● DESCRIPTION OF THE TASK
Please copy out every line in the entries that includes the word "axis".

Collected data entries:
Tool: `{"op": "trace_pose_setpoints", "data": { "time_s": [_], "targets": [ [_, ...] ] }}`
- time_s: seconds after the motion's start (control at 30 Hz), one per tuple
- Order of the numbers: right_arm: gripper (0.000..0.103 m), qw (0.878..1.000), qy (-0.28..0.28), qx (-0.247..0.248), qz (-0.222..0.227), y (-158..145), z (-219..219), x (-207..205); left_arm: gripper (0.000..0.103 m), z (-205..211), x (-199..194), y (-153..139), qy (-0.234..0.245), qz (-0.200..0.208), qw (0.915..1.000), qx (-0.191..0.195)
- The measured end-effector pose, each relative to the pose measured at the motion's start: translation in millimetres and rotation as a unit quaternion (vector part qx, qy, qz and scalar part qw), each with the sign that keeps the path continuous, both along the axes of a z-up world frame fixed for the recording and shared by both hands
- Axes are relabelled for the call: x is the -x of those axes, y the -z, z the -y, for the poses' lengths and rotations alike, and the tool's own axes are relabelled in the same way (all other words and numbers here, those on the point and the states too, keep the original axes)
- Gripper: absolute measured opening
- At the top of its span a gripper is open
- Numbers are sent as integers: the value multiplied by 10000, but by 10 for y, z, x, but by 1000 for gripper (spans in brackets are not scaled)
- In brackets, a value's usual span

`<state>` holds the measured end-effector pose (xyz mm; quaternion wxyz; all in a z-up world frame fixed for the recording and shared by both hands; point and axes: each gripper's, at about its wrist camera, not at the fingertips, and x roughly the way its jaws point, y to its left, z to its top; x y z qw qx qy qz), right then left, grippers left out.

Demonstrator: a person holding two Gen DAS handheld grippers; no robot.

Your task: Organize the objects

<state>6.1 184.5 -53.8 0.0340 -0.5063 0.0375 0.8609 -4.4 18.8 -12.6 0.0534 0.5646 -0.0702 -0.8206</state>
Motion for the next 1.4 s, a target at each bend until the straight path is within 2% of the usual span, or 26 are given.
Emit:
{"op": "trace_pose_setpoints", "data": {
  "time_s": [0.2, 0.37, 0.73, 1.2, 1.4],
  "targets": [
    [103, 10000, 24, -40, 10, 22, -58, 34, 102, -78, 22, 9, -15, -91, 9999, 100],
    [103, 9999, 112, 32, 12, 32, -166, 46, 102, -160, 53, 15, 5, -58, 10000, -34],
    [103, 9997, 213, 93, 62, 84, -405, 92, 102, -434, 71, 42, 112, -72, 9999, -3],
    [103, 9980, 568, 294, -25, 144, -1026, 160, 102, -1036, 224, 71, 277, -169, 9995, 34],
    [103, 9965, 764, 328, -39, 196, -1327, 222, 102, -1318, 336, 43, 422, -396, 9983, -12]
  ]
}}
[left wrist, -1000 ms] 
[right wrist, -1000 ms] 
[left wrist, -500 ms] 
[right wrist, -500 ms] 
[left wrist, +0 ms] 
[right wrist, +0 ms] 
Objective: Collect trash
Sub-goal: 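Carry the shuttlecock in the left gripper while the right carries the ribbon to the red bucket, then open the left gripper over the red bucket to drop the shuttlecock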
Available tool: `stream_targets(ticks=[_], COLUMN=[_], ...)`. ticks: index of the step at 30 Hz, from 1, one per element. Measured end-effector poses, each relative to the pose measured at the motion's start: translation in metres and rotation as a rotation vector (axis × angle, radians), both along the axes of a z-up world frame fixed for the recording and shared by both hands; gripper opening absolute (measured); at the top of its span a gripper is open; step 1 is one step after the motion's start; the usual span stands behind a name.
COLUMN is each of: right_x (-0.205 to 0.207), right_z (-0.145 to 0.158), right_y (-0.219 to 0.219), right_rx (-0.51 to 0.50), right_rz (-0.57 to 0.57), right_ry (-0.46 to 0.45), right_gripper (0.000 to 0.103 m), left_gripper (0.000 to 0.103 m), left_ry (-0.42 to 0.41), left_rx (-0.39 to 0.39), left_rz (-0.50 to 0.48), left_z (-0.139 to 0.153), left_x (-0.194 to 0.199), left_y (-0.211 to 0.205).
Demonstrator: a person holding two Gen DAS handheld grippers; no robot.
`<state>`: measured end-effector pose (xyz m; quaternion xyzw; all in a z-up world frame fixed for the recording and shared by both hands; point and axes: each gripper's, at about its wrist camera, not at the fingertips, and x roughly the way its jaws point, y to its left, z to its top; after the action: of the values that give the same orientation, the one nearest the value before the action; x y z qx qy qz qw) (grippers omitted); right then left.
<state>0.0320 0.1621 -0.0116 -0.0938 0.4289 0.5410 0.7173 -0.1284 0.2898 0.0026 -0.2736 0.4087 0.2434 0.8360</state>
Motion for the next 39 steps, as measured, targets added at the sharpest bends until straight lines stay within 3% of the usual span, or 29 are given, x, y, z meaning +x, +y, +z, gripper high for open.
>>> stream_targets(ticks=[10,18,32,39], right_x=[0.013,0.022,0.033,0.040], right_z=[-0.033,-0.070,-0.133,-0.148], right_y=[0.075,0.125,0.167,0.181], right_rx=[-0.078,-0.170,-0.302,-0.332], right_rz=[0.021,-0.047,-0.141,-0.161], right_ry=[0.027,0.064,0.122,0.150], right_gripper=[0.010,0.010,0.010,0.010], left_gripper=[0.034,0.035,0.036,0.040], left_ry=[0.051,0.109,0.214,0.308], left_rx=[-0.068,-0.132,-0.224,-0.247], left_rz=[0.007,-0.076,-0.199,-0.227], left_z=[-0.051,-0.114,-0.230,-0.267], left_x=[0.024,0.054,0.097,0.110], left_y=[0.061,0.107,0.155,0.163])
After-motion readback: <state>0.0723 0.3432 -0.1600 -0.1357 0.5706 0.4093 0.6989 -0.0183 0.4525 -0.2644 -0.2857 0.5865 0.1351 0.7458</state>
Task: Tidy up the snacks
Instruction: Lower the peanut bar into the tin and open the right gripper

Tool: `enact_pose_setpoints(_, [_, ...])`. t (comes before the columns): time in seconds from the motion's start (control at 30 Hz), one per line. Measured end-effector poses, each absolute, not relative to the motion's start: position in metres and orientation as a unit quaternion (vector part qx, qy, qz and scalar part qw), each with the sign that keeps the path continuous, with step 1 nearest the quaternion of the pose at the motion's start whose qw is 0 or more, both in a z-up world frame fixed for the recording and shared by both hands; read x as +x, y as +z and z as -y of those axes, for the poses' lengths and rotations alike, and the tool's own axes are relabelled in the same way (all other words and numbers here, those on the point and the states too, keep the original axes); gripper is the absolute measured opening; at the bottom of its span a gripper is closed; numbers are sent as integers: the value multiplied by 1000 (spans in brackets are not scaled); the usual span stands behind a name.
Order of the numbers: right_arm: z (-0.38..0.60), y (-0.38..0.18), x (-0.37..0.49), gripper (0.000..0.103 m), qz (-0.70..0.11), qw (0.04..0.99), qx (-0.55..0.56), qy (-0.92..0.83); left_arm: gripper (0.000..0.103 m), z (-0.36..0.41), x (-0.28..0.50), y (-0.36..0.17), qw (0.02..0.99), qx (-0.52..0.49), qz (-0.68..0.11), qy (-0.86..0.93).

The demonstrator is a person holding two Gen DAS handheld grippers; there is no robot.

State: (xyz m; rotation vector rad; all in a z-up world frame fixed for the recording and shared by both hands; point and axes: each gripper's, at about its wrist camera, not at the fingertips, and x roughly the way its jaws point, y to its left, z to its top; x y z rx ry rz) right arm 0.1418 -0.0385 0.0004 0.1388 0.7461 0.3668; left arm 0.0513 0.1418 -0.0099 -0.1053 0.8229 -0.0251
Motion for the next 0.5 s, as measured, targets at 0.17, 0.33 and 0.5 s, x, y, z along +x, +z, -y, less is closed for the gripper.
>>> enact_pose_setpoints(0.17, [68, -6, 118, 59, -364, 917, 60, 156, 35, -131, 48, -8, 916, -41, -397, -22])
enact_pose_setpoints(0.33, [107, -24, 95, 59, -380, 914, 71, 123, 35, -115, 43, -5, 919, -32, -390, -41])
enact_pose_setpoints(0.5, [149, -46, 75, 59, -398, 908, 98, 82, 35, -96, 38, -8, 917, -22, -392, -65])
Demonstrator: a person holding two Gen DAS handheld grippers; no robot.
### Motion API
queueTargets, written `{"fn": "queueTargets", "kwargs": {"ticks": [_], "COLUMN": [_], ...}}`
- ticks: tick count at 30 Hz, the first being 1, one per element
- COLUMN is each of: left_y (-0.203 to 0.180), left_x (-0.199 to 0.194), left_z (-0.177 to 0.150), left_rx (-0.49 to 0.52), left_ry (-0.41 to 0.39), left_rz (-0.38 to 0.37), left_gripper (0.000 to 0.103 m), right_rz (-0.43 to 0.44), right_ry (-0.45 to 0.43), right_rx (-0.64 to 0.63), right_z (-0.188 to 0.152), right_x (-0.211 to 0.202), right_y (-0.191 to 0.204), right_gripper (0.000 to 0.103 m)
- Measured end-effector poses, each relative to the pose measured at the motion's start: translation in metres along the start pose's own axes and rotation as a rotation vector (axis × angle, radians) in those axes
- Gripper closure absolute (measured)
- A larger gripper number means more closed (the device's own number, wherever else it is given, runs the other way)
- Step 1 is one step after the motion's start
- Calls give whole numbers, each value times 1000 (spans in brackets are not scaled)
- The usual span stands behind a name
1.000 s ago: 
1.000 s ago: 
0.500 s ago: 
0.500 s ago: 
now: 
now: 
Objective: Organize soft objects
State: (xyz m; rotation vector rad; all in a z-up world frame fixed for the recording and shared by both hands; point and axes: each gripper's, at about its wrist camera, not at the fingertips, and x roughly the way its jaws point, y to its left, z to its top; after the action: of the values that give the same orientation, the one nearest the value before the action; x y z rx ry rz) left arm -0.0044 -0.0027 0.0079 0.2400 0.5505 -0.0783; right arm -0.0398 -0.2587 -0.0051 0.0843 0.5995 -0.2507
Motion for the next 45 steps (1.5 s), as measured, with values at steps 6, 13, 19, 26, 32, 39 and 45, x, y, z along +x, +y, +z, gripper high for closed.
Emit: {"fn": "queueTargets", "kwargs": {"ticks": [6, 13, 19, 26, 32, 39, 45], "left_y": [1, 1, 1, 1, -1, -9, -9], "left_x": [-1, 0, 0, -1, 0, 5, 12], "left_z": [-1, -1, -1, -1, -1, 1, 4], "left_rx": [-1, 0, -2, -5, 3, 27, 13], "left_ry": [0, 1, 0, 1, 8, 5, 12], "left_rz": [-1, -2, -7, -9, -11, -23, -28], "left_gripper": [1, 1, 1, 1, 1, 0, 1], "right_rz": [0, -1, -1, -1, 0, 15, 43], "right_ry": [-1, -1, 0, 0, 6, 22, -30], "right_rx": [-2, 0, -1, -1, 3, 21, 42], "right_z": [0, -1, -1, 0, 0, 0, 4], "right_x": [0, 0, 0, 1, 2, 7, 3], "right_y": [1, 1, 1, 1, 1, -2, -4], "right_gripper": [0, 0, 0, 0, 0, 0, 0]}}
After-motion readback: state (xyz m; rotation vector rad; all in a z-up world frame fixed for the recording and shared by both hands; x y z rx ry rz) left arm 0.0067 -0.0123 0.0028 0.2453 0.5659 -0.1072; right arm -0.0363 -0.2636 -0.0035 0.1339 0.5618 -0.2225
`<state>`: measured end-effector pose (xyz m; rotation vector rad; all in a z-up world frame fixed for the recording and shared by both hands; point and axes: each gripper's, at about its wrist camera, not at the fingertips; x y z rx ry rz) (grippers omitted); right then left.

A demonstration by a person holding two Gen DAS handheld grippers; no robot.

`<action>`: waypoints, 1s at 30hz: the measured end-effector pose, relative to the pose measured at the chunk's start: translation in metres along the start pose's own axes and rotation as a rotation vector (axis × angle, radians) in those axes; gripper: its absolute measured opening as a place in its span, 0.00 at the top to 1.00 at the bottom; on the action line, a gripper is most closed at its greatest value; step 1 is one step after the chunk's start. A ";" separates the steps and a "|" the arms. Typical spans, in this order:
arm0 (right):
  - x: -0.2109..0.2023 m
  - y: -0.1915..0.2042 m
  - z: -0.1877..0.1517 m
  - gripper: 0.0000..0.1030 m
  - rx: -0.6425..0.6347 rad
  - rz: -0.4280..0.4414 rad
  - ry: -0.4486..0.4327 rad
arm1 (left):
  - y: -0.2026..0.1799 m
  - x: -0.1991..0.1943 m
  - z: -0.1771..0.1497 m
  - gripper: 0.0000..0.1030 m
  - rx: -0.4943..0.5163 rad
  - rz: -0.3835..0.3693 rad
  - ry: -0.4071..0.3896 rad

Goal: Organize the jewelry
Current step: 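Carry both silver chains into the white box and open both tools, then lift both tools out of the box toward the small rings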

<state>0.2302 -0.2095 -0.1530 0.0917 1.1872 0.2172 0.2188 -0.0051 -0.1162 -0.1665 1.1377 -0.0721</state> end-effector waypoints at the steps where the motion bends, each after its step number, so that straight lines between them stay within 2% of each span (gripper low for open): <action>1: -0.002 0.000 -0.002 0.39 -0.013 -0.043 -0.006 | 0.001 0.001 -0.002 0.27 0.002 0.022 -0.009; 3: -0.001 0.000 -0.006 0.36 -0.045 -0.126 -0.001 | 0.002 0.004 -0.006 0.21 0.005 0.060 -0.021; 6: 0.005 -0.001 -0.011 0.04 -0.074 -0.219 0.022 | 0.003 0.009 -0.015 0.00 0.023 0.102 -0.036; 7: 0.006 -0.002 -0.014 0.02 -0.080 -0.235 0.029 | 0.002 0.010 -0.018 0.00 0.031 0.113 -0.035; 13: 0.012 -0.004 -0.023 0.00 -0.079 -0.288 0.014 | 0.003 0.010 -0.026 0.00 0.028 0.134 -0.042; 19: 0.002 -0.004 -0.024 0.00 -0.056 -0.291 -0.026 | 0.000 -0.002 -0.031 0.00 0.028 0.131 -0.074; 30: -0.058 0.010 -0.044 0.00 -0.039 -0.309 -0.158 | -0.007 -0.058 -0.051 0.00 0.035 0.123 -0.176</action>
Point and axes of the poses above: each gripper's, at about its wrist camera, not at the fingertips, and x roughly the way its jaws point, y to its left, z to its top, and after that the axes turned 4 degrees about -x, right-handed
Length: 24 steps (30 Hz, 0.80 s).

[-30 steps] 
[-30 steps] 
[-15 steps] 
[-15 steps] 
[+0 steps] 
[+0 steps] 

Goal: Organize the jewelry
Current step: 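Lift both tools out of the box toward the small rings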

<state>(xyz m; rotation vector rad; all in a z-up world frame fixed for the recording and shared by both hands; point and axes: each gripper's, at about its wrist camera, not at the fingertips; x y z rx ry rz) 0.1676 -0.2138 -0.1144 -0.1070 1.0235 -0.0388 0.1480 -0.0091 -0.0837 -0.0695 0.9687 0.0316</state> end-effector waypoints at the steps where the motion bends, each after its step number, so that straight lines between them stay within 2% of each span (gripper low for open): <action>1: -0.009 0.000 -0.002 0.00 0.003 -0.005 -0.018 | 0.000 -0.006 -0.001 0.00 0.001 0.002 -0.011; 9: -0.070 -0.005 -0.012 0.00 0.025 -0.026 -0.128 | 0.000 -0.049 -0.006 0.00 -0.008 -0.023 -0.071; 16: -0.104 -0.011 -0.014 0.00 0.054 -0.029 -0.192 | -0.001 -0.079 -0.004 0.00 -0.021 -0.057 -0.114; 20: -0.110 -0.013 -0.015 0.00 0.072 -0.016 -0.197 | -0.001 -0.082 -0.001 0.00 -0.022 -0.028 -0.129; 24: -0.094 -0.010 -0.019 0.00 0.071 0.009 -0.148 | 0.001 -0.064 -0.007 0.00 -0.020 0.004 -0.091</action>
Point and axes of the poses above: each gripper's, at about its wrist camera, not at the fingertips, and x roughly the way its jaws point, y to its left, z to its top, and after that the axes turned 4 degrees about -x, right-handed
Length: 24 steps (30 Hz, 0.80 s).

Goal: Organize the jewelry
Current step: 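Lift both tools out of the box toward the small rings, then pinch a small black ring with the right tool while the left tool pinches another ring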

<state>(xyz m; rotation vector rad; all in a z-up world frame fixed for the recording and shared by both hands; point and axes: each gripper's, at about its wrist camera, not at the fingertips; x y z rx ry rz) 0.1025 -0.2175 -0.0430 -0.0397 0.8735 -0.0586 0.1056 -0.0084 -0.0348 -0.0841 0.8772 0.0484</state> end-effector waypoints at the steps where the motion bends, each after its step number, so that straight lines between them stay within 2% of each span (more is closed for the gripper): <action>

● OUTPUT FOR THIS EXERCISE
Available tool: `stream_targets(ticks=[_], COLUMN=[_], ...)`. ticks: index of the step at 30 Hz, from 1, one per element. Measured end-effector poses, each relative to the pose measured at the motion's start: translation in metres and rotation as a rotation vector (axis × angle, radians), both along the axes of a z-up world frame fixed for the recording and shared by both hands; gripper opening absolute (measured); at the top of its span a gripper is open; step 1 is one step after the motion's start; the usual span stands behind a name.
- Measured end-effector poses, each relative to the pose measured at the motion's start: translation in metres along the start pose's own axes and rotation as a rotation vector (axis × angle, radians) in those axes
`<action>`: waypoints, 1s at 30hz: the measured end-effector pose, relative to the pose measured at the chunk's start: translation in metres along the start pose's own axes and rotation as a rotation vector (axis × angle, radians) in those axes; gripper: its absolute measured opening as a place in its span, 0.00 at the top to 1.00 at the bottom; on the action line, a gripper is most closed at its greatest value; step 1 is one step after the chunk's start. A ";" separates the steps and a "|" the arms. Typical spans, in this order:

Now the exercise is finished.